### TASK GOAL
Each line of the material should be output exactly as shown.

#### GIVEN INFORMATION

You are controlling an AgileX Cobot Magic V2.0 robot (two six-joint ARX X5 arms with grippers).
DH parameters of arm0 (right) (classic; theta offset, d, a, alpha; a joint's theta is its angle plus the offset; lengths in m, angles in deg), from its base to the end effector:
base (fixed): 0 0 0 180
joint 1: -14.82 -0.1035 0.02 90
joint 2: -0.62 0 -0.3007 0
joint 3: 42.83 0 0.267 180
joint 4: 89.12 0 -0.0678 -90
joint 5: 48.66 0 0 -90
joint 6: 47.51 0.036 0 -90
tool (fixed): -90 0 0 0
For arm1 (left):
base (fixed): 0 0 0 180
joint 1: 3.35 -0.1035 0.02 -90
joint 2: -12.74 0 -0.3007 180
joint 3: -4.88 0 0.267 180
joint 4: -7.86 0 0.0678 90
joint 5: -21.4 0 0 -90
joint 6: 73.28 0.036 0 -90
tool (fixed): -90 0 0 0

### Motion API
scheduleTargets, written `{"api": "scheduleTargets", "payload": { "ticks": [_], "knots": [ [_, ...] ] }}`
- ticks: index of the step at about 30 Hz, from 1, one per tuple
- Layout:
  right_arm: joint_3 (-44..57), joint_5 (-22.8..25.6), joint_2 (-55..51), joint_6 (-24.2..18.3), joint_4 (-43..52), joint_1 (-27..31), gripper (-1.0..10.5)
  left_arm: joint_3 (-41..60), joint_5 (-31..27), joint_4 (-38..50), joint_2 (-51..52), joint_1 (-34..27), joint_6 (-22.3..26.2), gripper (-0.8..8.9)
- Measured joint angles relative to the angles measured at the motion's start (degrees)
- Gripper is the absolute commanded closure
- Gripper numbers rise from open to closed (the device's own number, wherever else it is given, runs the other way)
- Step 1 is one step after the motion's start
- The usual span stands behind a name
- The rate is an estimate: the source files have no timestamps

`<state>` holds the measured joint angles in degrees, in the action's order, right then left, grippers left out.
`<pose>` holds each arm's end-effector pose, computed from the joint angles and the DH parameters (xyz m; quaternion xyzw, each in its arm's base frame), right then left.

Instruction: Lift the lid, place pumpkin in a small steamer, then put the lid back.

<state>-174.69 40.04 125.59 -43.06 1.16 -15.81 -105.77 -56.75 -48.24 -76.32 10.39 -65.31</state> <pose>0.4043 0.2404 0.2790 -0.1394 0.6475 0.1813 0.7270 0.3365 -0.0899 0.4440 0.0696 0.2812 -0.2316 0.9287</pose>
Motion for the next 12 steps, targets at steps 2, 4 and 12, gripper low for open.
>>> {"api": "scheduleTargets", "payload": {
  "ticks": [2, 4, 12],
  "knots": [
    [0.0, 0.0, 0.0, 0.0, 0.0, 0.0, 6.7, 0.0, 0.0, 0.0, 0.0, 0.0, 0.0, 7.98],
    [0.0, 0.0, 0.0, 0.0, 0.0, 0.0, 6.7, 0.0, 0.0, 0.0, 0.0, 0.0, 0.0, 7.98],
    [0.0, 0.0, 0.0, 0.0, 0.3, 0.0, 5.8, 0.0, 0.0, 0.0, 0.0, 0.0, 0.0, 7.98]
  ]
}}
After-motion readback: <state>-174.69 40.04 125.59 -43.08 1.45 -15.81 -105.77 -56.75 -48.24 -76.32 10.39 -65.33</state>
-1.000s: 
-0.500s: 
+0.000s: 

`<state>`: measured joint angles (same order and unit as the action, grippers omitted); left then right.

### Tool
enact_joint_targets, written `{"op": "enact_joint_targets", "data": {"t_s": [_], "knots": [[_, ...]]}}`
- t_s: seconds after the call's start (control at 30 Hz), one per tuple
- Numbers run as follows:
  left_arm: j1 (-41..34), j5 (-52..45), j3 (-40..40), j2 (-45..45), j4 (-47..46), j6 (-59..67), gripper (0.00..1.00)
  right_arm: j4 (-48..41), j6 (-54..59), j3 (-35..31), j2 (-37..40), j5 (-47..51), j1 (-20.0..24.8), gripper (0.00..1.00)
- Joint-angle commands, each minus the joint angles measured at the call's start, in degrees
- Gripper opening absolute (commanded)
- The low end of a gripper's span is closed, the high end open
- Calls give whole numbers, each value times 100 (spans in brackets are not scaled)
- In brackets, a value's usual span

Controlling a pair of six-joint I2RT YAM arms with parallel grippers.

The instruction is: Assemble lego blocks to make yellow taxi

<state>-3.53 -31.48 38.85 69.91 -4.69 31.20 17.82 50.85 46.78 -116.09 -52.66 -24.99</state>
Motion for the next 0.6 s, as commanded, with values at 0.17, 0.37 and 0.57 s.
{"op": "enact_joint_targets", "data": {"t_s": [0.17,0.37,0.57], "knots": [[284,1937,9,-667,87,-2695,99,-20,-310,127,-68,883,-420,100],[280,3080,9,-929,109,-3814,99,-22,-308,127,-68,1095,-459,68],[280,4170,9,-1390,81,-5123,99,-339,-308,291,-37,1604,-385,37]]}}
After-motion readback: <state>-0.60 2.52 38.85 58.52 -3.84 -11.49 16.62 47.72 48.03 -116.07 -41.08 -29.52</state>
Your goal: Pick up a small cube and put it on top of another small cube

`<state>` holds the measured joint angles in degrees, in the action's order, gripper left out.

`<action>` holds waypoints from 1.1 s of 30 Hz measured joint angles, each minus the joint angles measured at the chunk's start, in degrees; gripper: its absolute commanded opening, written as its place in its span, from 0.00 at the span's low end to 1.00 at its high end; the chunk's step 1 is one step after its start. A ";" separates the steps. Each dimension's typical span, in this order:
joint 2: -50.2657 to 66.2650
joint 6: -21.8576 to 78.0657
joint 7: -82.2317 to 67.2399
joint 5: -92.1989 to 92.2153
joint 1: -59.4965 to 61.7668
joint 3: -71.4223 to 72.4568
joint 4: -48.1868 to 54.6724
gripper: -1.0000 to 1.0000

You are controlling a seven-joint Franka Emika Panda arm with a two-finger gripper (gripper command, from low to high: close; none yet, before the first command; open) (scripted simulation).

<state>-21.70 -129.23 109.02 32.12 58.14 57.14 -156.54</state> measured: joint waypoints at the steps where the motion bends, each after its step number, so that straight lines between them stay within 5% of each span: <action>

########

### WRITTEN REPLY
You are controlling an AgileX Cobot Magic V2.0 robot (two six-joint ARX X5 arms with grippers).
DH parameters of arm0 (right) (classic; theta offset, d, a, alpha; a joint's theta is its angle plus the offset; lengths in m, angles in deg), from its base to the end effector:
base (fixed): 0 0 0 180
joint 1: -14.82 -0.1035 0.02 90
joint 2: -0.62 0 -0.3007 0
joint 3: 42.83 0 0.267 180
joint 4: 89.12 0 -0.0678 -90
joint 5: 48.66 0 0 -90
joint 6: 47.51 0.036 0 -90
tool (fixed): -90 0 0 0
For arm1 (left):
base (fixed): 0 0 0 180
joint 1: 3.35 -0.1035 0.02 -90
joint 2: -12.74 0 -0.3007 180
joint 3: -4.88 0 0.267 180
joint 4: -7.86 0 0.0678 90
joint 5: -21.4 0 0 -90
joint 6: 73.28 0.036 0 -90
tool (fixed): -90 0 0 0

### Motion API
scheduleTargets, written `{"api": "scheduleTargets", "payload": { "ticks": [_], "knots": [ [_, ...] ] }}`
- ticks: index of the step at about 30 Hz, from 1, one per tuple
- Layout:
  right_arm: joint_3 (-44..57), joint_5 (-22.8..25.6), joint_2 (-55..51), joint_6 (-24.2..18.3), joint_4 (-43..52), joint_1 (-27..31), gripper (-1.0..10.5)
  left_arm: joint_3 (-41..60), joint_5 (-31..27), joint_4 (-38..50), joint_2 (-51..52), joint_1 (-34..27), joint_6 (-22.3..26.2), gripper (-0.8..8.9)
- Measured joint angles relative to the angles measured at the motion's start (degrees)
- Gripper is the absolute commanded closure
- Gripper numbers rise from open to closed (the device's own number, wherever else it is given, runs the other way)
- Step 1 is one step after the motion's start
- The usual span stands behind a name
- The rate is an estimate: the source files have no timestamps

`<state>` holds the measured joint angles in degrees, in the action's order, right then left, grippers left out.
`<pose>` holds each arm's end-effector pose, computed from the joint angles and the DH parameters (xyz m; quaternion xyzw, each in its arm's base frame), right then left.

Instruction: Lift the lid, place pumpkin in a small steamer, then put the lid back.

<state>-174.69 40.04 125.59 -43.06 1.16 -15.81 -105.77 -56.75 -48.24 -76.32 10.39 -65.31</state> <pose>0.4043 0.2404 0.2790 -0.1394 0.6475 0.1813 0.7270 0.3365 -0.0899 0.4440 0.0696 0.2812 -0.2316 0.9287</pose>
Motion for the next 12 steps, targets at steps 2, 4 and 12, gripper low for open.
>>> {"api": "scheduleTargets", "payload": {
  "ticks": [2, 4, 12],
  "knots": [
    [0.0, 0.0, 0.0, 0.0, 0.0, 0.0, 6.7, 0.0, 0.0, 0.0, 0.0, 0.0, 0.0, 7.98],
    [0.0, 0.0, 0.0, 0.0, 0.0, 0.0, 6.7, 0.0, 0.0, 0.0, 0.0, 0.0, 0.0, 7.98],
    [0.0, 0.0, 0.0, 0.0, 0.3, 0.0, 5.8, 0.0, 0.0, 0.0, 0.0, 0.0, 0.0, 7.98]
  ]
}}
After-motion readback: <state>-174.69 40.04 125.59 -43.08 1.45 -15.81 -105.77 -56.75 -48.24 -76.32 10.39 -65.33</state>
-1.000s: 
-0.500s: 
+0.000s: 

`<state>`: measured joint angles (same order and unit as the action, grippers omitted); left then right.

### Tool
enact_joint_targets, written `{"op": "enact_joint_targets", "data": {"t_s": [_], "knots": [[_, ...]]}}`
- t_s: seconds after the call's start (control at 30 Hz), one per tuple
- Numbers run as follows:
  left_arm: j1 (-41..34), j5 (-52..45), j3 (-40..40), j2 (-45..45), j4 (-47..46), j6 (-59..67), gripper (0.00..1.00)
  right_arm: j4 (-48..41), j6 (-54..59), j3 (-35..31), j2 (-37..40), j5 (-47..51), j1 (-20.0..24.8), gripper (0.00..1.00)
- Joint-angle commands, each minus the joint angles measured at the call's start, in degrees
- Gripper opening absolute (commanded)
- The low end of a gripper's span is closed, the high end open
- Calls give whole numbers, each value times 100 (spans in brackets are not scaled)
- In brackets, a value's usual span

Controlling a pair of six-joint I2RT YAM arms with parallel grippers.

The instruction is: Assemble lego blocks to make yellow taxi

<state>-3.53 -31.48 38.85 69.91 -4.69 31.20 17.82 50.85 46.78 -116.09 -52.66 -24.99</state>
Motion for the next 0.6 s, as commanded, with values at 0.17, 0.37 and 0.57 s.
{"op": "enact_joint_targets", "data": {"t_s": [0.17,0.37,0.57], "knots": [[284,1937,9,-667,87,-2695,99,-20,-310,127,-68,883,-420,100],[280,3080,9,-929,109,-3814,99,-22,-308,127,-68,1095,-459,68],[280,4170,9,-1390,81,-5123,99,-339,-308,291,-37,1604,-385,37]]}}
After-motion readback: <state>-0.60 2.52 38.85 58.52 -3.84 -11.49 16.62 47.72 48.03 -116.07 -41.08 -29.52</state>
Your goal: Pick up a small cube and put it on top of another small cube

`<state>` holds the measured joint angles in degrees, in the action's order, gripper left out.

`<action>` holds waypoints from 1.1 s of 30 Hz measured joint angles, each minus the joint angles measured at the chunk's start, in degrees; gripper: its absolute commanded opening, written as its place in its span, from 0.00 at the span's low end to 1.00 at its high end; the chunk's step 1 is one step after its start. A ";" separates the steps. Each dimension's typical span, in this order:
joint 2: -50.2657 to 66.2650
joint 6: -21.8576 to 78.0657
joint 7: -82.2317 to 67.2399
joint 5: -92.1989 to 92.2153
joint 1: -59.4965 to 61.7668
joint 3: -71.4223 to 72.4568
joint 4: -48.1868 to 54.6724
gripper: -1.0000 to 1.0000

You are controlling a seven-joint Franka Emika Panda arm with a two-finger gripper (gripper command, from low to high: close; none yet, before the first command; open) (scripted simulation).

<state>-21.70 -129.23 109.02 32.12 58.14 57.14 -156.54</state> measured: joint waypoints at the steps where the motion bends, each after its step number, so that straight lines between them stay within 5% of each span: <action>

This concludes the exercise.